# Try it:
Once you find the line with "We show a camera" in the entries below, print it and each line after it up to and including the line with "Outline every instance of the table", exactly, without pictures.

START Data for review

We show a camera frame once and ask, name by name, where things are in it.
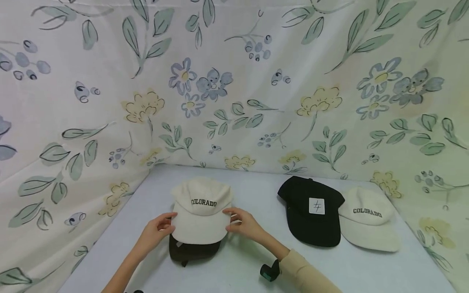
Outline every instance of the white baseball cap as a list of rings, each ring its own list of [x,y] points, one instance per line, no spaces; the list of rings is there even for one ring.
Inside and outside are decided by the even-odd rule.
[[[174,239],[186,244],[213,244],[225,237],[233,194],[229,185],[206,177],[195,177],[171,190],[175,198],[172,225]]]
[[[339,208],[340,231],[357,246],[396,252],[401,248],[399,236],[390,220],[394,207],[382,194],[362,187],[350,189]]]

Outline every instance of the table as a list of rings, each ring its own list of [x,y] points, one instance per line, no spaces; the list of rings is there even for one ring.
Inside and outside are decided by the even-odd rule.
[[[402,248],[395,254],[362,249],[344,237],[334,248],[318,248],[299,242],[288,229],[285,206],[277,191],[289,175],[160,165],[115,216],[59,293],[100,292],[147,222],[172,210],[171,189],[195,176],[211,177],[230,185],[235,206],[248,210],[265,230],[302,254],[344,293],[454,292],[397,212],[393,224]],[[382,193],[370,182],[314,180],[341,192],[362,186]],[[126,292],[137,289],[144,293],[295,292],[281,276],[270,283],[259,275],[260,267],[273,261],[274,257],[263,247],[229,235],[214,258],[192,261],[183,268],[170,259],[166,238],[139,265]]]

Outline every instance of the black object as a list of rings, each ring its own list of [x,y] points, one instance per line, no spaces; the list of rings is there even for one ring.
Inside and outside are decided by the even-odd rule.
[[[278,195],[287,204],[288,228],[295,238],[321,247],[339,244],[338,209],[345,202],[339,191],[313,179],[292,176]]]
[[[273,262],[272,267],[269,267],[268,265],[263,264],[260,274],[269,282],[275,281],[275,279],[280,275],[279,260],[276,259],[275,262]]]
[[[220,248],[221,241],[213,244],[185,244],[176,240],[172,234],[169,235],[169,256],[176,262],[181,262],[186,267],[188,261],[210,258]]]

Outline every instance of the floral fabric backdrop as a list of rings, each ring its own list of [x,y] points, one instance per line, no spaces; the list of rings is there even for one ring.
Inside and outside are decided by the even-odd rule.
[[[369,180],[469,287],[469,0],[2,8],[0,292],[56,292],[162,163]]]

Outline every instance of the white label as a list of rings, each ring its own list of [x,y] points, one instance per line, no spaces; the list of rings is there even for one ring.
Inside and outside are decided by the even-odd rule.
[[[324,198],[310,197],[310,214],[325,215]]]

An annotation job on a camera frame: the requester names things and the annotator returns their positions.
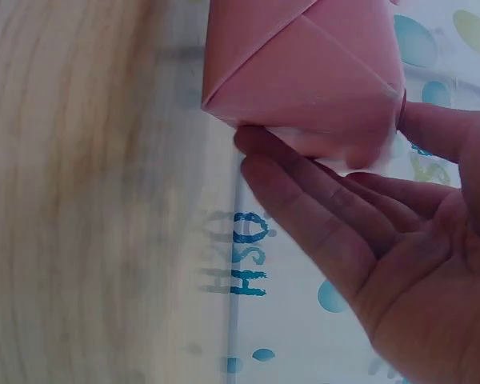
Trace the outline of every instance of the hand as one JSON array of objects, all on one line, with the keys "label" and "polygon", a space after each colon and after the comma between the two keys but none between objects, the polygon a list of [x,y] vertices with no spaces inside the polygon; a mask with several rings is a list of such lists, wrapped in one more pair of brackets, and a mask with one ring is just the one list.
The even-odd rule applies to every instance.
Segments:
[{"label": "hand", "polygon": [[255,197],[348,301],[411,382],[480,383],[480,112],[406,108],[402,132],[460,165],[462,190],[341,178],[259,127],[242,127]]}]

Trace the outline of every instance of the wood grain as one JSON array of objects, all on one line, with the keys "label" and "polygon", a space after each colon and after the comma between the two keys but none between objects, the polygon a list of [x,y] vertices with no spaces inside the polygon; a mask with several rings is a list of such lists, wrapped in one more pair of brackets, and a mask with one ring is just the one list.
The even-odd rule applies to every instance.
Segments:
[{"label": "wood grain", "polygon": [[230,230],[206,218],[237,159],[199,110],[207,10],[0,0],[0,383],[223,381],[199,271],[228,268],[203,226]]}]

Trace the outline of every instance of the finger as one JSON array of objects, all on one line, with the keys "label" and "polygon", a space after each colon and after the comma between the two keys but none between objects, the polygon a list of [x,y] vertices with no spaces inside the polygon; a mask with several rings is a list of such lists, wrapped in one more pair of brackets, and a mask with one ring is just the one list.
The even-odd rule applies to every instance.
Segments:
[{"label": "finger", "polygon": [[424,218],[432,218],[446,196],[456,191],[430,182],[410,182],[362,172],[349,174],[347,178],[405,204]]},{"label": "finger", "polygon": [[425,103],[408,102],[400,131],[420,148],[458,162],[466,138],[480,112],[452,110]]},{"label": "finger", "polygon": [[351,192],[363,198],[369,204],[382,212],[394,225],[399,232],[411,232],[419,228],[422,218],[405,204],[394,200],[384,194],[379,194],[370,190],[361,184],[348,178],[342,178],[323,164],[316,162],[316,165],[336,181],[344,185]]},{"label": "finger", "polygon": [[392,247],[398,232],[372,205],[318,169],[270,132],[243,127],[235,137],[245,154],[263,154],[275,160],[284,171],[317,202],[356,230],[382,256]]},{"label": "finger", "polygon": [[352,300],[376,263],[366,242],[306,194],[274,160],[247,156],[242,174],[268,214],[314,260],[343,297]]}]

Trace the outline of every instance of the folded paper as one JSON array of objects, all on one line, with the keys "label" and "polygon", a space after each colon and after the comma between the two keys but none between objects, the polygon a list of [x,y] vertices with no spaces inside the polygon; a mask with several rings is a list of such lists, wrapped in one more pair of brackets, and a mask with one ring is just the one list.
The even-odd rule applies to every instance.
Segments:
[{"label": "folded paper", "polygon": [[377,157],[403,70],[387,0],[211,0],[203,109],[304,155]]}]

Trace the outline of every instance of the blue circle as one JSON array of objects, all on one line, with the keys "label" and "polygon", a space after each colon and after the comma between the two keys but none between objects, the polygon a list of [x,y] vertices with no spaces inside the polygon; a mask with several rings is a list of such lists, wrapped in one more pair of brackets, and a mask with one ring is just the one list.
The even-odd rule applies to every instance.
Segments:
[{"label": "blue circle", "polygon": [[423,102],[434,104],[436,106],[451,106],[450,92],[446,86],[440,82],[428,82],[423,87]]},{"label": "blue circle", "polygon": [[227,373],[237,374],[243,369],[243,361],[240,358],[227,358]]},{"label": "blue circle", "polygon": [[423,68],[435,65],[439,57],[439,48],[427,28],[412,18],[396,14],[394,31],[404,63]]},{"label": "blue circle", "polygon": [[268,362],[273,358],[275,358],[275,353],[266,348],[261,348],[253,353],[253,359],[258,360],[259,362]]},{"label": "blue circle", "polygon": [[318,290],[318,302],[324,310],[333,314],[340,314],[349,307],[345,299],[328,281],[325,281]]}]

END Data for review
START Data for review

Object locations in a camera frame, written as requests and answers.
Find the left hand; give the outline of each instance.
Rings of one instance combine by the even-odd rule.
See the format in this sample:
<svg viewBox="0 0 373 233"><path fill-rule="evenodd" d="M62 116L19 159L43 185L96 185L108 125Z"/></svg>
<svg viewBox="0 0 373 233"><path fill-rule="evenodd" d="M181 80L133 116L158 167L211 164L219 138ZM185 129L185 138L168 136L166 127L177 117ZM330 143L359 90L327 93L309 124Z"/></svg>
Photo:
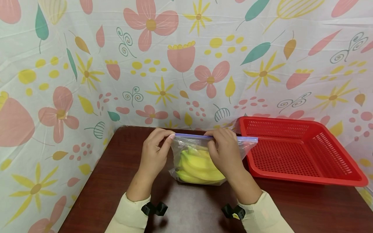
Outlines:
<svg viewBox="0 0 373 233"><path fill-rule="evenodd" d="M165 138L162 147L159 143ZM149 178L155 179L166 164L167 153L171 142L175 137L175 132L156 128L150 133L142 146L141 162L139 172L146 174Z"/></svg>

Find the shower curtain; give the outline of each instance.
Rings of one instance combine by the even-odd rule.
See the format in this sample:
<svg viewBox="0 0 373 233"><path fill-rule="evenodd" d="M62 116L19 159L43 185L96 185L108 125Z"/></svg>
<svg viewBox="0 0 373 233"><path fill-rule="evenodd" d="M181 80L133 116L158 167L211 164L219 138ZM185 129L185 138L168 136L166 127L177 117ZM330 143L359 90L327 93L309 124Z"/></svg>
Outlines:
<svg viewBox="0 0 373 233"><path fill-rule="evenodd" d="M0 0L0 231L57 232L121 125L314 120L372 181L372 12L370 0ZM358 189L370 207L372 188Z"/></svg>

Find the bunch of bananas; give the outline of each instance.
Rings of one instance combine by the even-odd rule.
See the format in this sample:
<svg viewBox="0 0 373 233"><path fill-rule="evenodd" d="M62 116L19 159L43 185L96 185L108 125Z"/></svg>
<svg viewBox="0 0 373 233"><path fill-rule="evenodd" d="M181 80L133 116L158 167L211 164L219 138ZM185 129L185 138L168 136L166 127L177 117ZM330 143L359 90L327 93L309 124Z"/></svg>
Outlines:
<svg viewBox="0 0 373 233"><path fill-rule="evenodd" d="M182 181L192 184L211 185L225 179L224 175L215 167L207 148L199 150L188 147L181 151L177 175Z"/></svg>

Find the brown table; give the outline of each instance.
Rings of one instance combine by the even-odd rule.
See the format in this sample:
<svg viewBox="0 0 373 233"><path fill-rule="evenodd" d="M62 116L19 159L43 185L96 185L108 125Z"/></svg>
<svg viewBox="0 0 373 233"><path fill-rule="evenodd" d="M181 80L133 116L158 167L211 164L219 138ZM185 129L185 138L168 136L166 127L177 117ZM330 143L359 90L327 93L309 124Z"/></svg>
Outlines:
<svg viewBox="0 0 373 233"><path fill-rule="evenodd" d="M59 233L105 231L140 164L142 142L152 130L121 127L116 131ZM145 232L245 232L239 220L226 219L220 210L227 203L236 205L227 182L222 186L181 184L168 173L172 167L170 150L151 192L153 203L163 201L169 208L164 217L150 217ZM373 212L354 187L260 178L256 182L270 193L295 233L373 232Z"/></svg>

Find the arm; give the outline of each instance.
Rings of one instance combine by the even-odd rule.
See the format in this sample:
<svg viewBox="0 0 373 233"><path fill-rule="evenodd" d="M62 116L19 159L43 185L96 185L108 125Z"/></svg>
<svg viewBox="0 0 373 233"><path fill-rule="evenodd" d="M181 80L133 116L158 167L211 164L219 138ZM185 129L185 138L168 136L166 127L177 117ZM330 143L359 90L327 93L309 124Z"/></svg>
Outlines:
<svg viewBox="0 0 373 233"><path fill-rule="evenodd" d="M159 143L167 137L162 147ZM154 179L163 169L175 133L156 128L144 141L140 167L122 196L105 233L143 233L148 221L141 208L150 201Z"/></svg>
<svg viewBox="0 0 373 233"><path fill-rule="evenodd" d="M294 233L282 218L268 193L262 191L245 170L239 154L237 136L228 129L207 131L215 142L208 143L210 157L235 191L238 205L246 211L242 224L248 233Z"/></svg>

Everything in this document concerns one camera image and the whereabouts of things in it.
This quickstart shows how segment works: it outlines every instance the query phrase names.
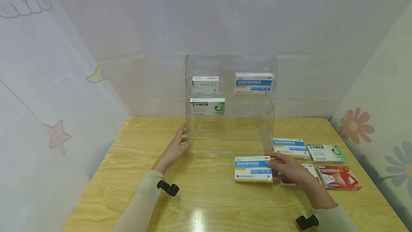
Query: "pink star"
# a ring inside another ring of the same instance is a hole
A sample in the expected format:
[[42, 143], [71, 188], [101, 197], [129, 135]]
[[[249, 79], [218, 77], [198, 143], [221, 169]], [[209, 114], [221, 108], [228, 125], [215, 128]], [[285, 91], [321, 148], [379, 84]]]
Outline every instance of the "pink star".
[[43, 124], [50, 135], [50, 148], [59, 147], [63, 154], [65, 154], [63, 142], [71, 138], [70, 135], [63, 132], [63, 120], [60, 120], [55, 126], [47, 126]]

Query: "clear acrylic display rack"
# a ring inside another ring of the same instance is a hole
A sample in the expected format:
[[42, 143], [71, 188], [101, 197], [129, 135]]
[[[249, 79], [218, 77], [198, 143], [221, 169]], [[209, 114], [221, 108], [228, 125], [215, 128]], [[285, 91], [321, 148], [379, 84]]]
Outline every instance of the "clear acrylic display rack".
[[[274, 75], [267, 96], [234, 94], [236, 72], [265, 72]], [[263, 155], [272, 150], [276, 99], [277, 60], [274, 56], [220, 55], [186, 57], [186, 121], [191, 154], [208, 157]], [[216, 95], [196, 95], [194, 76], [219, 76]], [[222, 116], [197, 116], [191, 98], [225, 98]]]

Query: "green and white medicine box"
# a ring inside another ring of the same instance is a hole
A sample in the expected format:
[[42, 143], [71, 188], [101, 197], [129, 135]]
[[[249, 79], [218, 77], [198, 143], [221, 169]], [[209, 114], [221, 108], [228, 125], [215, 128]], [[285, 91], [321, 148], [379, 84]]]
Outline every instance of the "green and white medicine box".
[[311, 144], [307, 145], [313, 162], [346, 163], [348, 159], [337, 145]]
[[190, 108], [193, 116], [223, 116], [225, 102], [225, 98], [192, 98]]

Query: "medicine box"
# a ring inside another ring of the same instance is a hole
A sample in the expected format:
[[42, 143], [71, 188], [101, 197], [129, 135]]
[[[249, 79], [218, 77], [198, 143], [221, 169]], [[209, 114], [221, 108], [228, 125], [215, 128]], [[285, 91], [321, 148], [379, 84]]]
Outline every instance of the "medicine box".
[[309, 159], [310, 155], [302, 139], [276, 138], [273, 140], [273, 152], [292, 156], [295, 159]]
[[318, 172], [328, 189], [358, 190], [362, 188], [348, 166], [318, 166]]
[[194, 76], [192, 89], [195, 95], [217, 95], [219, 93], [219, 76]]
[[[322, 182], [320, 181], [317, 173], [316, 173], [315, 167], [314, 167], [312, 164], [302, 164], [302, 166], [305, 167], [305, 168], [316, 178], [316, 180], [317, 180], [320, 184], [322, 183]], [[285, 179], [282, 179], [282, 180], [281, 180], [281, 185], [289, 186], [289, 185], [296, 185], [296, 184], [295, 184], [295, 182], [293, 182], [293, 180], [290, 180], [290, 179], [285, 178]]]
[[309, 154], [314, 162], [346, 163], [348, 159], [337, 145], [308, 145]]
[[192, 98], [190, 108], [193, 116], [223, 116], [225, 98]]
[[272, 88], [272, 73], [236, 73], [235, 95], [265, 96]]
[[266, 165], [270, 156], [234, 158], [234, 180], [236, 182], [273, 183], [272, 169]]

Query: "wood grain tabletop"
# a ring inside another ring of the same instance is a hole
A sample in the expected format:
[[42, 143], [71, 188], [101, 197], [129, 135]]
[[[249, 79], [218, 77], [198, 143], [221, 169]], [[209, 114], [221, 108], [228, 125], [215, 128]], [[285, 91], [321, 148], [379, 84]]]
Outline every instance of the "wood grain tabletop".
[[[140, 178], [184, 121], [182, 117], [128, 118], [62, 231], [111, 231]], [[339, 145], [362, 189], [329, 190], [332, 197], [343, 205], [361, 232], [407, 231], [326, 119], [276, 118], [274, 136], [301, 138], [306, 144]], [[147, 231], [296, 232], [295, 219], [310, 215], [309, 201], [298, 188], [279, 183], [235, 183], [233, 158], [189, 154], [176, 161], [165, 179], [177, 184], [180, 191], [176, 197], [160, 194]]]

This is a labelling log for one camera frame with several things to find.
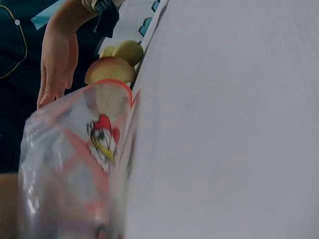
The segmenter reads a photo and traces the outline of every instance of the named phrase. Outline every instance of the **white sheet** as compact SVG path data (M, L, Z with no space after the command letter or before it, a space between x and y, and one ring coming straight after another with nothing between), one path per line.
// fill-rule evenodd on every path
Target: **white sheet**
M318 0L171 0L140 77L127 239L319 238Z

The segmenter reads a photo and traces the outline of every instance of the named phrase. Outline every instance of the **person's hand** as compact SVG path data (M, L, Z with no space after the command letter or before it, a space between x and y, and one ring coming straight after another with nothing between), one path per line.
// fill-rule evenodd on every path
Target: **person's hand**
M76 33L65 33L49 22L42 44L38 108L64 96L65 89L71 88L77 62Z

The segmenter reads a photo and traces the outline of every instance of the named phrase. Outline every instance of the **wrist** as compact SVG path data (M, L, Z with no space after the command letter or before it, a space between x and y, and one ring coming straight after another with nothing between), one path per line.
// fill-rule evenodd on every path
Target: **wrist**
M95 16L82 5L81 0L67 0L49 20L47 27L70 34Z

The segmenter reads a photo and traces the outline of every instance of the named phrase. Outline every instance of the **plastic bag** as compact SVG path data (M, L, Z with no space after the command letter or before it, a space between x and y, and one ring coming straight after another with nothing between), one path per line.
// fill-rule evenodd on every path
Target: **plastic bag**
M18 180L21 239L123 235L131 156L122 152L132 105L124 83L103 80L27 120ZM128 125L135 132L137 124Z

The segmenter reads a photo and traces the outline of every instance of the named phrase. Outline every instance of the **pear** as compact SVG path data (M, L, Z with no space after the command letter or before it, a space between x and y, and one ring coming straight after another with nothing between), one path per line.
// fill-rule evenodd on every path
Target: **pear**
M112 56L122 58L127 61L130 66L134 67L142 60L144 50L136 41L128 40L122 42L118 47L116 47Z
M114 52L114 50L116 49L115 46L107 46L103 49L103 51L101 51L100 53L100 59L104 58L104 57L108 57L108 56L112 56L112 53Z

END Data for review

# Response below:
We show a camera frame once and ask, name by name, where things are in it.
Outline every instance of the white baseball cap as a list of rings, each ring its own list of [x,y] points, one instance per line, no spaces; the list of rings is there even for one ring.
Inside and outside are decided by the even-odd rule.
[[[174,239],[186,244],[213,244],[225,237],[233,194],[229,185],[206,177],[195,177],[171,190],[175,198],[172,225]]]
[[[339,208],[340,231],[357,246],[396,252],[401,248],[399,236],[390,220],[394,207],[382,194],[362,187],[350,189]]]

Outline every instance of the table as a list of rings, each ring its own list of [x,y] points, one instance per line, no spaces; the list of rings is there even for one ring.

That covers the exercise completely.